If you’re having one of those days when you don’t really feel like spending much time cooking, then this is the perfect recipe. It’s extremely simple but it still delivers some great flavors, and you should be able to find everything you need already in your cupboard and fridge. If not, you can use any vegetables and nuts you have around instead of what I’ve listed. Just remember, you will definitely want a bit of crunch to go with your soba…
*Serves 2*
For the salad:
- 7oz/200g dried soba noodles
- 1 cup/100g sugar snap peas
- ½ cup/80g peeled baby carrots
- 1 medium sized avocado
- ⅓ cup/50g roasted cashew nuts
- lemon zest and mild red chili to garnish
For the dressing:
- 2½ tablespoons dark soy sauce
- 1½ tablespoons seasoned sushi vinegar
- 1 tablespoon mirin (Japanese rice wine)
- 2 teaspoons freshly squeezed lemon juice
- 2 teaspoons pure sesame oil
- ½ teaspoon freshly ground black pepper
Cook the soba noodles in boiling water for 4-5 minutes.
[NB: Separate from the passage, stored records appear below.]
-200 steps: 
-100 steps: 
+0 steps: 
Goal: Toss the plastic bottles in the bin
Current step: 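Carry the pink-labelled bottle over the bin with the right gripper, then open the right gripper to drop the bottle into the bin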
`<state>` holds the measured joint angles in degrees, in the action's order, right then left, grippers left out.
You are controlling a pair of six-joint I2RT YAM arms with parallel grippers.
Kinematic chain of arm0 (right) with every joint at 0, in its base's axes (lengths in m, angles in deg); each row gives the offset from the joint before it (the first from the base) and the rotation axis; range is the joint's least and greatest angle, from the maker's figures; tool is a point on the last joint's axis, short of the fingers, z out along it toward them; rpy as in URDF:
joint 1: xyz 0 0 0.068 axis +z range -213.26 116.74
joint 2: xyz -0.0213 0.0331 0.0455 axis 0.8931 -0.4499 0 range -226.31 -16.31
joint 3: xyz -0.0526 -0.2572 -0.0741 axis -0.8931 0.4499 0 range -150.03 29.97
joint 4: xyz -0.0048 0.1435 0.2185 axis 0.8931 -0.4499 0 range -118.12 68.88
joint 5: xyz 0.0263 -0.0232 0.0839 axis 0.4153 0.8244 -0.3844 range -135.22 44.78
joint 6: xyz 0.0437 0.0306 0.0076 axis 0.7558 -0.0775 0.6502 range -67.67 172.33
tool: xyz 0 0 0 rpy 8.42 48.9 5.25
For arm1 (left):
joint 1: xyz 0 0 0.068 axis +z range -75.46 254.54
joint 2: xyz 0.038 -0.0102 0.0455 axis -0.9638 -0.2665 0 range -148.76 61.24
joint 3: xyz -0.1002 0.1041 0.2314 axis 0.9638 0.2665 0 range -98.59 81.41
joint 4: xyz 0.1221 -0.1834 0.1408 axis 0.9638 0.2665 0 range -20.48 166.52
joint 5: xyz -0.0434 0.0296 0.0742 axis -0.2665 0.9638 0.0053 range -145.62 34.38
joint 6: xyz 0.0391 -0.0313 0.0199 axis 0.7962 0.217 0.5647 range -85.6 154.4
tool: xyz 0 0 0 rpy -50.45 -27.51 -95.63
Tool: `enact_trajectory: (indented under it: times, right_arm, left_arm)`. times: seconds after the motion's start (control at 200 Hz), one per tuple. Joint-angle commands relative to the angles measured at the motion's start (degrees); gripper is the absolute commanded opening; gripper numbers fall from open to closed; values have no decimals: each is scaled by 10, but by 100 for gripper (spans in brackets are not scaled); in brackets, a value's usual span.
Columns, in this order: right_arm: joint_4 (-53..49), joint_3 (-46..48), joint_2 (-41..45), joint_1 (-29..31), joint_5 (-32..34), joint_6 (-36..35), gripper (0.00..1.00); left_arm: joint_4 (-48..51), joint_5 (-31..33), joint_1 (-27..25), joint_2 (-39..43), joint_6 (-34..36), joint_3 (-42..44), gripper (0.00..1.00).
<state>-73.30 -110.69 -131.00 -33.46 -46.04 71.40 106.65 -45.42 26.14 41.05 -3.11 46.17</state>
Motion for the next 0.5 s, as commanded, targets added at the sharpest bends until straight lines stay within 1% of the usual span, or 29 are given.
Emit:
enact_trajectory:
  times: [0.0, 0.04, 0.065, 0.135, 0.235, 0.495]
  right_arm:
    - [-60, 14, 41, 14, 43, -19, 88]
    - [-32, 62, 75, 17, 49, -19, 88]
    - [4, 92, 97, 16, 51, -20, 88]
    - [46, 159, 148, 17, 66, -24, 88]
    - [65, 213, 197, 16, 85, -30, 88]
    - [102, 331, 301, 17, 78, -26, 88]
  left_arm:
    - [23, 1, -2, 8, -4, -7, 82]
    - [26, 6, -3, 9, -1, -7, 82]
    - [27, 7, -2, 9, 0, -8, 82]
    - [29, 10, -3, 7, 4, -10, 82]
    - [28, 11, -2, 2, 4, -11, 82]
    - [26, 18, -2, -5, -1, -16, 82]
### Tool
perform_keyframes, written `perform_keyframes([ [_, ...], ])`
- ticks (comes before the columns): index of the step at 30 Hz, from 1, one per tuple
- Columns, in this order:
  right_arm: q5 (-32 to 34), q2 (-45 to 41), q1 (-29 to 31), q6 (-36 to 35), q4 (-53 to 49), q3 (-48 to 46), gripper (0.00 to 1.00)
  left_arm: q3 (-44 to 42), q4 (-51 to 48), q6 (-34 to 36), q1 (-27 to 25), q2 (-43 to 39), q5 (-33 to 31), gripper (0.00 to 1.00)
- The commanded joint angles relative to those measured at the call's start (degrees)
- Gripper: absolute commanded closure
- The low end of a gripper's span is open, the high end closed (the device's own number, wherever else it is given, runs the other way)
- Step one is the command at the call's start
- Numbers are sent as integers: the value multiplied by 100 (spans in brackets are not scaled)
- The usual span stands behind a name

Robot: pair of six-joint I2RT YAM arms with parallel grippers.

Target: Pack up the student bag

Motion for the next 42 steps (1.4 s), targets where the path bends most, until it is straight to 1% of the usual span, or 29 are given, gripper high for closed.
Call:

Meanwhile, prepare a bowl of ice water. When the noodles are cooked drain them thoroughly, then rinse them under cold running water before placing them in the bowl of iced water. Leave them to cool in the fridge.
Next cook the sugar snap peas and baby carrots in boiling water for 2 minutes. When they are ready, drain them and place them in cold water. Cool them in the fridge for a couple of minutes.
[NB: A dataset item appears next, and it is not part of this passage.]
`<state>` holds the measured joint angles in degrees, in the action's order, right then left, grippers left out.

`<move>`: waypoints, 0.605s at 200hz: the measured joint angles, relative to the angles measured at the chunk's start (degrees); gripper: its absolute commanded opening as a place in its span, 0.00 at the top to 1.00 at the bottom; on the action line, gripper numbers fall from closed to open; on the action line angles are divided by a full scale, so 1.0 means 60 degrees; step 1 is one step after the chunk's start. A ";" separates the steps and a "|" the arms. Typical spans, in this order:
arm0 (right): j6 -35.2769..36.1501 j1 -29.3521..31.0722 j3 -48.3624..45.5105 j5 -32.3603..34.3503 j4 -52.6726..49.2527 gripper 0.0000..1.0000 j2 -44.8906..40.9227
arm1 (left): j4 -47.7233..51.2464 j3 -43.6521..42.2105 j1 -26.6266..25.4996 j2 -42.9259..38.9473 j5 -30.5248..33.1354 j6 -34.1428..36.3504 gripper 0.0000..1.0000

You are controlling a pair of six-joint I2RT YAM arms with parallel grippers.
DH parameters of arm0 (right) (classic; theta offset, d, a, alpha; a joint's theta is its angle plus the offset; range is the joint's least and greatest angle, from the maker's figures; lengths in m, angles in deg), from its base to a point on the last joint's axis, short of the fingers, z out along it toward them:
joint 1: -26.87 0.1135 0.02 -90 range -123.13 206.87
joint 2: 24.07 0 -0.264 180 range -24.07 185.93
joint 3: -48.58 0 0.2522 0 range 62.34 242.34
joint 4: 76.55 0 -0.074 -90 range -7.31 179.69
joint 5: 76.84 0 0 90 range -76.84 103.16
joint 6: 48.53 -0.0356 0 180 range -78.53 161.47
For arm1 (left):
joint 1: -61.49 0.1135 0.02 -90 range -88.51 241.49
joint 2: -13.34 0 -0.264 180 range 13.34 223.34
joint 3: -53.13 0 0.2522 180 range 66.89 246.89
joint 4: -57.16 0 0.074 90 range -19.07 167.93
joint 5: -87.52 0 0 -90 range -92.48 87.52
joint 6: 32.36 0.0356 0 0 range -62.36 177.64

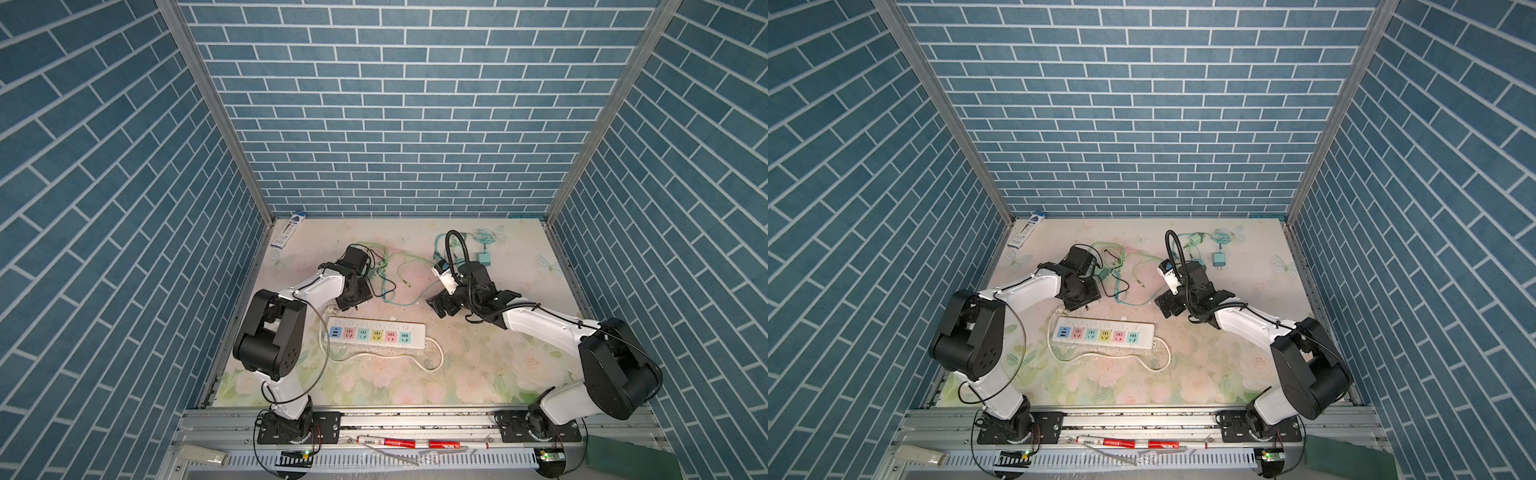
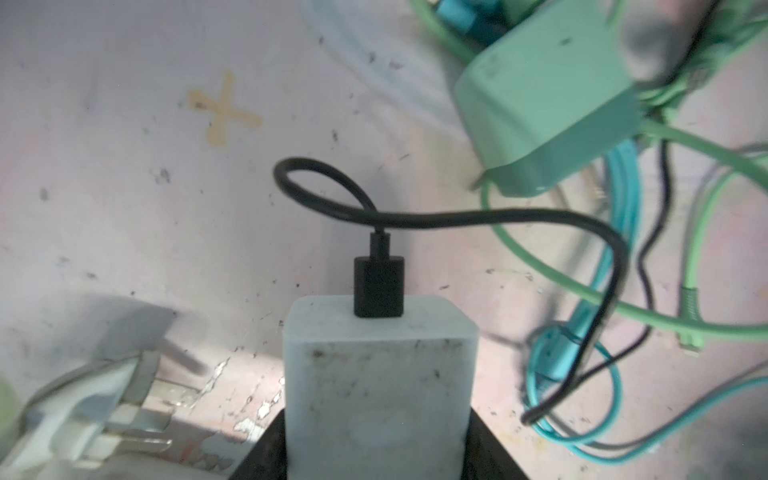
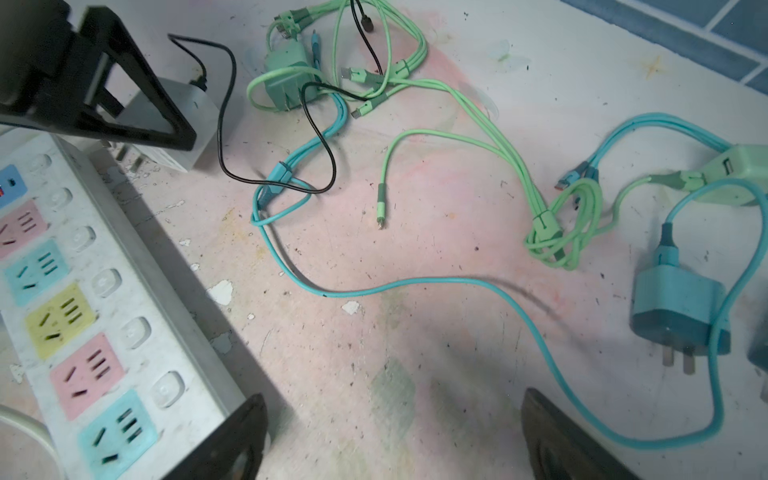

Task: Insert the plug
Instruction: 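Grasp and lift the white charger with the left gripper while the right arm draws back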

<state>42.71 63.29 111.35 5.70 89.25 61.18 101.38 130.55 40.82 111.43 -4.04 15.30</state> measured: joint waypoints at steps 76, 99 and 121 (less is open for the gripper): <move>-0.1366 -0.0022 0.1829 0.0375 -0.2455 0.05 -0.0696 | -0.0259 0.0499 0.0000 -0.1432 -0.0492 0.2925 0.57; -0.1781 -0.0058 0.2466 0.0302 -0.3166 0.05 -0.0852 | -0.0452 0.0546 -0.0025 -0.1603 -0.0860 0.3803 0.59; -0.2095 -0.0131 0.2962 0.0080 -0.3697 0.05 -0.0878 | -0.0801 0.0546 -0.0149 -0.1840 -0.1118 0.4543 0.59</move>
<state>30.14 62.51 129.12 6.18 67.06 55.92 96.57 133.83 39.93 100.39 -10.75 42.55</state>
Mix all the ingredients for the dressing together and set aside. Peel and slice the avocado. Halve the sugar snap peas and slice the carrots lengthwise.
Mix the dressing and vegetables into the cold soba noodles. Add the avocado slices and roasted cashew nuts. Lastly sprinkle some lemon zest and chopped red chili on top to garnish. Serve cold – this salad is especially good on a hot summer’s day.